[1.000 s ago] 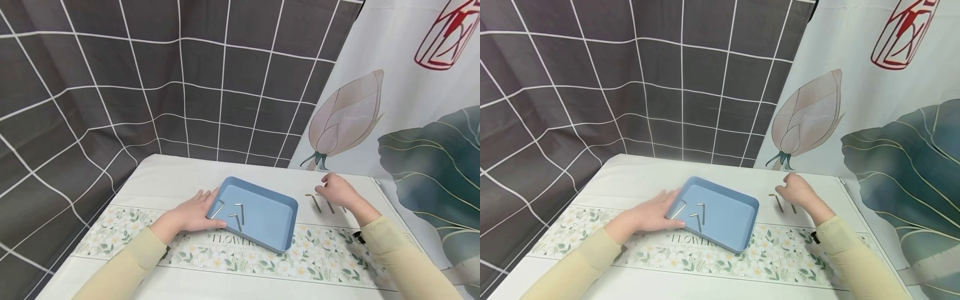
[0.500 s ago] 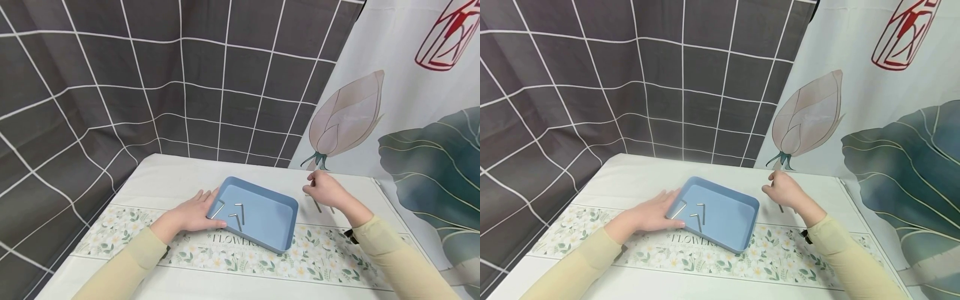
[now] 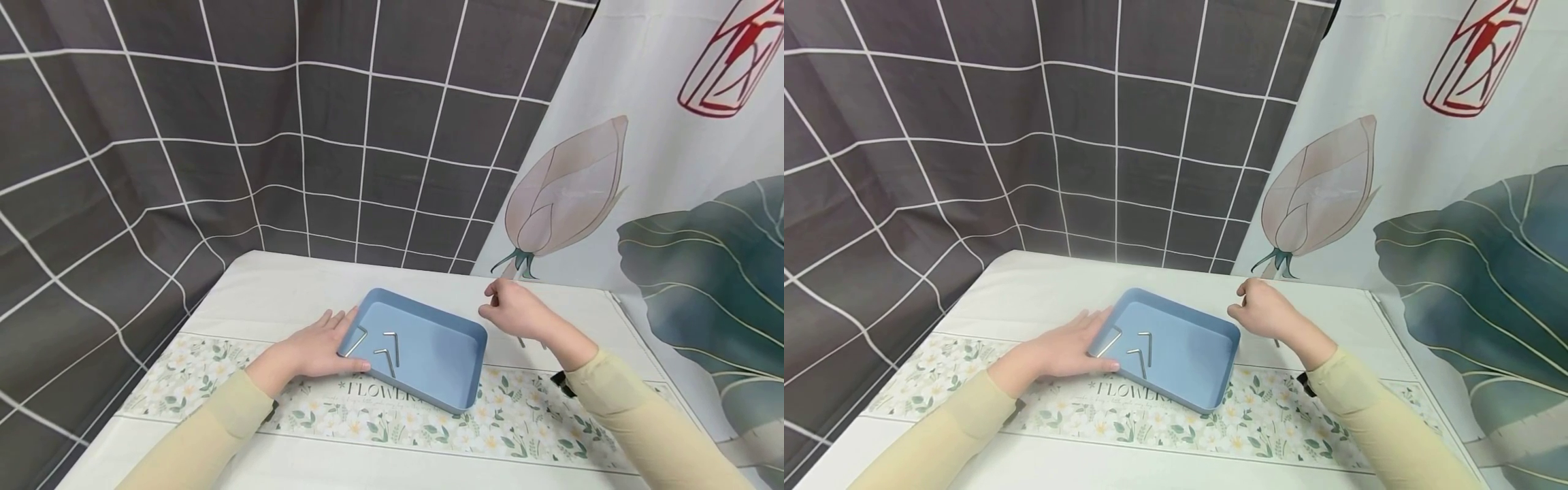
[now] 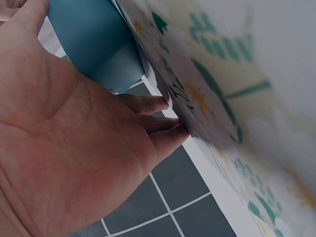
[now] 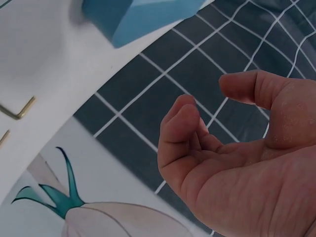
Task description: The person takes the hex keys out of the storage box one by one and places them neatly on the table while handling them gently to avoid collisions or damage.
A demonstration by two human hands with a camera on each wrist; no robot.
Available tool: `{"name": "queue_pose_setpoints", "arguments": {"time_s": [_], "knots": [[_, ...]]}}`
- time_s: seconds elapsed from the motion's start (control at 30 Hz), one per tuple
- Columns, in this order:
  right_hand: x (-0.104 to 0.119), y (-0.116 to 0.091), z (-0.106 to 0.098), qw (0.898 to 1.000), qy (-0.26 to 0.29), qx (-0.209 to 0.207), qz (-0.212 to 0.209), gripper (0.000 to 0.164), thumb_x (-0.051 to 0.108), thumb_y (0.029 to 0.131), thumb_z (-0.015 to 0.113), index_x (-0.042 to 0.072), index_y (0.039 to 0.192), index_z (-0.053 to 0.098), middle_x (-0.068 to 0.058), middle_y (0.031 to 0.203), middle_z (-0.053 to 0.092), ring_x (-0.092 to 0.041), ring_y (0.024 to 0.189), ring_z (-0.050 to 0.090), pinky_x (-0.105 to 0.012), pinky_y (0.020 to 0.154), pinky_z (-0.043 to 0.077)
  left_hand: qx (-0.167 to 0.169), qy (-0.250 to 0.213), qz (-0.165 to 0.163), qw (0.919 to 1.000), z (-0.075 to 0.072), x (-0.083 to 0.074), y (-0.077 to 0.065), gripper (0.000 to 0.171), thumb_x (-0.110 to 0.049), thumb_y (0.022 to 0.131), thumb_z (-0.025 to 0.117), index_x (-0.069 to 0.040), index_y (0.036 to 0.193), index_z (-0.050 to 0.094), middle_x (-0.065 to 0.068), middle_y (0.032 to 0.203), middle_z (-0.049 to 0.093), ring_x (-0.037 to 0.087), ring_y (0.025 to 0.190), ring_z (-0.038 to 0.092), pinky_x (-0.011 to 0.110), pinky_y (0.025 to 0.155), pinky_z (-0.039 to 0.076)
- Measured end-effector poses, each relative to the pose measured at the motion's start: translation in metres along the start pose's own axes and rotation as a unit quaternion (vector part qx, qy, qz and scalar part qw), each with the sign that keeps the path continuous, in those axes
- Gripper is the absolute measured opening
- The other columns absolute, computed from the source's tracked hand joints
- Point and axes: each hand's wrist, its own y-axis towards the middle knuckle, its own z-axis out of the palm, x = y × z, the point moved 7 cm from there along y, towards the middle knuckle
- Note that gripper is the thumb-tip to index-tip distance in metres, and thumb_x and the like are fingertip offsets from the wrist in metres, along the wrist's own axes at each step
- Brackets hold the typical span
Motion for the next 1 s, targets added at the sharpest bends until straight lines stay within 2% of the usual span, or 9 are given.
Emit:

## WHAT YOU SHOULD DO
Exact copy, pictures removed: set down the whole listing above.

## WORKED SOLUTION
[1.000 s ago] 
[0.500 s ago] 
[now] 
[now] 
[now] 
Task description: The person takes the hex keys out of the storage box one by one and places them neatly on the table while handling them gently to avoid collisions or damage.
A demonstration by two human hands with a camera on each wrist; no robot.
Available tool: `{"name": "queue_pose_setpoints", "arguments": {"time_s": [_], "knots": [[_, ...]]}}`
- time_s: seconds elapsed from the motion's start (control at 30 Hz), one per tuple
- Columns, in this order:
  right_hand: x (-0.104 to 0.119), y (-0.116 to 0.091), z (-0.106 to 0.098), qw (0.898 to 1.000), qy (-0.26 to 0.29), qx (-0.209 to 0.207), qz (-0.212 to 0.209), gripper (0.000 to 0.164), thumb_x (-0.051 to 0.108), thumb_y (0.029 to 0.131), thumb_z (-0.015 to 0.113), index_x (-0.042 to 0.072), index_y (0.039 to 0.192), index_z (-0.053 to 0.098), middle_x (-0.068 to 0.058), middle_y (0.031 to 0.203), middle_z (-0.053 to 0.092), ring_x (-0.092 to 0.041), ring_y (0.024 to 0.189), ring_z (-0.050 to 0.090), pinky_x (-0.105 to 0.012), pinky_y (0.020 to 0.154), pinky_z (-0.043 to 0.077)
  left_hand: qx (-0.167 to 0.169), qy (-0.250 to 0.213), qz (-0.165 to 0.163), qw (0.919 to 1.000), z (-0.075 to 0.072), x (-0.083 to 0.074), y (-0.077 to 0.065), gripper (0.000 to 0.171), thumb_x (-0.110 to 0.049), thumb_y (0.022 to 0.131), thumb_z (-0.025 to 0.117), index_x (-0.069 to 0.040), index_y (0.036 to 0.193), index_z (-0.050 to 0.094), middle_x (-0.065 to 0.068), middle_y (0.032 to 0.203), middle_z (-0.049 to 0.093), ring_x (-0.037 to 0.087), ring_y (0.025 to 0.190), ring_z (-0.038 to 0.092), pinky_x (-0.011 to 0.110), pinky_y (0.025 to 0.155), pinky_z (-0.039 to 0.076)
- Measured end-effector poses, each relative to the pose measured at the motion's start: translation in metres along the start pose's own axes and rotation as a unit quaternion (vector part qx, qy, qz and scalar part qw), each with the sign that keeps the path continuous, in those axes
- Gripper is the absolute measured opening
- The other columns absolute, computed from the source's tracked hand joints
- Point and axes: each hand's wrist, its own y-axis towards the middle knuckle, its own z-axis out of the palm, x = y × z, the point moved 7 cm from there along y, towards the middle knuckle
- Note that gripper is the thumb-tip to index-tip distance in metres, and thumb_x and the like are fingertip offsets from the wrist in metres, along the wrist's own axes at each step
- Brackets hold the typical span
Motion for the next 1 s, targets added at the sharpest bends until straight lines stay within 2% of the usual span, or 9 are given.
Emit:

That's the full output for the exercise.